Photo: Jane Some/IRIN
Agathon Rwasa, le chef des FNL
Le rapport, intitulé La quête du pouvoir : Violences et répression politiques au Burundi, décrit des cas où tant le gouvernement, dominé par le Conseil National pour la Défense de la Démocratie-Forces pour la Défense de la Démocratie (CNDD-FDD) que les FNL, qui étaient alors un mouvement rebelle (et sont aujourd’hui un parti politique), ont recouru à des actes de violence et d'intimidation politiques contre des opposants et des voix dissidentes au sein de leurs propres rangs.
« Le parti au pouvoir et les ex-rebelles des FNL ont montré qu'ils n'étaient que trop disposés à commettre des exactions pour intimider leurs adversaires politiques et affirmer leur pouvoir », a dit Georgette Gagnon, directrice de la division Afrique à HRW. « Mais cette voie ne mènera ni à des élections probantes ni à un avenir décent pour le peuple burundais ».
Cependant, Agathon Rwasa, le chef des FNL, a nié que les membres de son mouvement soient responsables de violations des droits humains.
« Avant que les FNL ne soient désarmées et intégrées dans l’armée et la police, toute violence commise dans le pays était attribuée aux FNL, mais aujourd’hui, les FNL ont été intégrées et pourtant les violences continuent », a-t-il dit. « Cela signifie que le gouvernement, les forces de sécurité [l’armée et la police] pourraient être impliquées dans ces violences. Cela signifie que les auteurs des violences n’ont pas changé, mais qu’autrefois ils avaient des boucs émissaires, et qu’aujourd’hui ils n’en ont plus ».
« Il y a beaucoup d’abus du point de vue des droits humains, non seulement contre les FNL, mais aussi contre toute opposition ; on pourrait même extrapoler en disant qu’il s’agit d’une directive venue d’en haut donnée à ceux qui sont en bas », a-t-il ajouté.
Les nombreuses tentatives d’IRIN pour obtenir des commentaires de la part du parti au pouvoir sont restées sans succès.
Responsabilité
HRW a appelé le gouvernement à s'engager sur la voie de la responsabilité en ouvrant des enquêtes et en engageant des poursuites pour les 23 meurtres et les autres délits décrits dans le rapport, qui couvre 2008 et 2009.

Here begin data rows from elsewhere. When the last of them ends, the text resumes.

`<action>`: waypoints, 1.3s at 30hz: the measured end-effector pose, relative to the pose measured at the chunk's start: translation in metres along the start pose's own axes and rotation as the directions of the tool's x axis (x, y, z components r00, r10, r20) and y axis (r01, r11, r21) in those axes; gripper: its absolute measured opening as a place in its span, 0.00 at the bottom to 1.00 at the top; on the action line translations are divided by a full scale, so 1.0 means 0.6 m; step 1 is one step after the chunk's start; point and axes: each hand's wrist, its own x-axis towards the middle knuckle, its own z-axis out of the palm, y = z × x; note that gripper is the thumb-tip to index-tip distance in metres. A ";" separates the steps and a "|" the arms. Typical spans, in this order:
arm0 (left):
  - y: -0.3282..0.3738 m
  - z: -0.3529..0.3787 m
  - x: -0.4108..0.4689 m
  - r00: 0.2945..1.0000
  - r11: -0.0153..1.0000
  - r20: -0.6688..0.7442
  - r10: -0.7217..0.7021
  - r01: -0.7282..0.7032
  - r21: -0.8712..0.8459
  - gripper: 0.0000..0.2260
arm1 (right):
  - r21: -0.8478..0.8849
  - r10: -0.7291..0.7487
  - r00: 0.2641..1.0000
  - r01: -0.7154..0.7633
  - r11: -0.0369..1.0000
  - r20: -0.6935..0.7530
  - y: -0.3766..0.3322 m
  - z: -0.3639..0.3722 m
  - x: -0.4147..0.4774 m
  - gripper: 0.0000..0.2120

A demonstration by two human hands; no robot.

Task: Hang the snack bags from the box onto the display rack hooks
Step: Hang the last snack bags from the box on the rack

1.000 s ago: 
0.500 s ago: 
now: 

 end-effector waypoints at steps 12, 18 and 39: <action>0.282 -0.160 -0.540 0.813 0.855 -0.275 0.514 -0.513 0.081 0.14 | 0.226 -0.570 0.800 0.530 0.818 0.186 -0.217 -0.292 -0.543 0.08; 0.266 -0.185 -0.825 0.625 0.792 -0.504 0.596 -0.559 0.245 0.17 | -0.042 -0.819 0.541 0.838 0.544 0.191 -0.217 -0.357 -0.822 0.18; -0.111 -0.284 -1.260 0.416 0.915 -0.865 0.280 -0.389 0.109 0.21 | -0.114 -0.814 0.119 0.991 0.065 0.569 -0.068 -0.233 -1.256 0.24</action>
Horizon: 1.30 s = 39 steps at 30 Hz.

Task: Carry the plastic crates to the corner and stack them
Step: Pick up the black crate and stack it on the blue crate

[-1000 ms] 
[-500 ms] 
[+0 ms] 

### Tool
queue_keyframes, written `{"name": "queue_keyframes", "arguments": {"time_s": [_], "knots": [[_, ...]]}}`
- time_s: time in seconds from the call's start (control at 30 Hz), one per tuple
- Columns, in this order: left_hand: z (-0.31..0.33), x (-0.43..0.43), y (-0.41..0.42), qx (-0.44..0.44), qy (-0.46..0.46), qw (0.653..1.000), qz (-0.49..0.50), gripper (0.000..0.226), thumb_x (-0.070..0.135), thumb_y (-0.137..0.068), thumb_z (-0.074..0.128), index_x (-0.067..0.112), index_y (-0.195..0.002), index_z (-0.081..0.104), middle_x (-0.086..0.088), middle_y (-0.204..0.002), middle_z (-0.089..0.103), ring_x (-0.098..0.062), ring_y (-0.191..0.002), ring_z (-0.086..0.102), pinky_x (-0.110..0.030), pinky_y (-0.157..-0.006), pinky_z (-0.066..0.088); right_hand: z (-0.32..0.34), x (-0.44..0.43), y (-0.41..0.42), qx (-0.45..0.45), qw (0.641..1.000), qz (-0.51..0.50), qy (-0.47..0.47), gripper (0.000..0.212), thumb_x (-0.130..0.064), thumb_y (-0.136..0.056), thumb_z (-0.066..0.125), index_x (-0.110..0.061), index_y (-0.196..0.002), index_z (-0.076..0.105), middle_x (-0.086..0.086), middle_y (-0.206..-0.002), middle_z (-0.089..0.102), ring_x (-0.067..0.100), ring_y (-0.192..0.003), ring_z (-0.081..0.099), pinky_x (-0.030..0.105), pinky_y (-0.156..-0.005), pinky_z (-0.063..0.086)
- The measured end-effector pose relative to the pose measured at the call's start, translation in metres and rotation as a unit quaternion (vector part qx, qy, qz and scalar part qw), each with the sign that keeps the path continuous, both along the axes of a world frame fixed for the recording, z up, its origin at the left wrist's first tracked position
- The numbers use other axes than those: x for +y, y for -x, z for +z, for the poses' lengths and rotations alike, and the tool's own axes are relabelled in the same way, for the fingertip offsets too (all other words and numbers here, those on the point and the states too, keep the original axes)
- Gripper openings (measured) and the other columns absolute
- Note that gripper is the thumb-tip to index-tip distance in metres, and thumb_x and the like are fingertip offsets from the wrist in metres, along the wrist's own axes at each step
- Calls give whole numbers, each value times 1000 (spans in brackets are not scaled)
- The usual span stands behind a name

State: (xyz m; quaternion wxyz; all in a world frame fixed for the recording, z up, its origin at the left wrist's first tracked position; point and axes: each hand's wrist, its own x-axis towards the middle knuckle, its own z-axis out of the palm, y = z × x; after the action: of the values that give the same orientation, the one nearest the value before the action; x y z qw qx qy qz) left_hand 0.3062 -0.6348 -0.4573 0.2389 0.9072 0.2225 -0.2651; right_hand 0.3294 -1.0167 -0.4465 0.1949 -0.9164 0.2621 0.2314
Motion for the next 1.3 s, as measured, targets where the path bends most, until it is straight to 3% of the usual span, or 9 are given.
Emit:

« En raison des meurtres, arrestations et autres formes de répression, les Burundais vivent dans la peur des conséquences que pourrait entraîner l'expression de leur opinion politique », a dit Mme Gagnon. « Leurs droits seront en péril aussi longtemps que le parti au pouvoir et l'ancien groupe rebelle ne devront pas supporter les conséquences de leurs actes... »
Selon Jean-Marie Gasana, analyste du Burundi, une culture d’impunité a pris racine dans le pays.
« La justice a été mise de côté. Les dirigeants bénéficient de la culture d’impunité dominante », a-t-il dit.
D’après lui, la société civile du pays est jeune et faible, ce qui contribue à renforcer la culture d’impunité.
« La société civile est élitiste et soumise à l’influence du plus offrant, comme partout ailleurs en Afrique », a dit M. Gasana.
« Les gens sont fatigués de la politique au jour le jour ; ils ont simplement besoin d’avoir les moyens de vivre », a-t-il dit. « Le gouvernement donne les moyens de survivre, mais il utilise cela pour prendre le peuple en otage. Il faut développer davantage le renforcement des capacités au niveau de la population globale, pour mettre fin aux violations qui continuent à sévir dans la population ».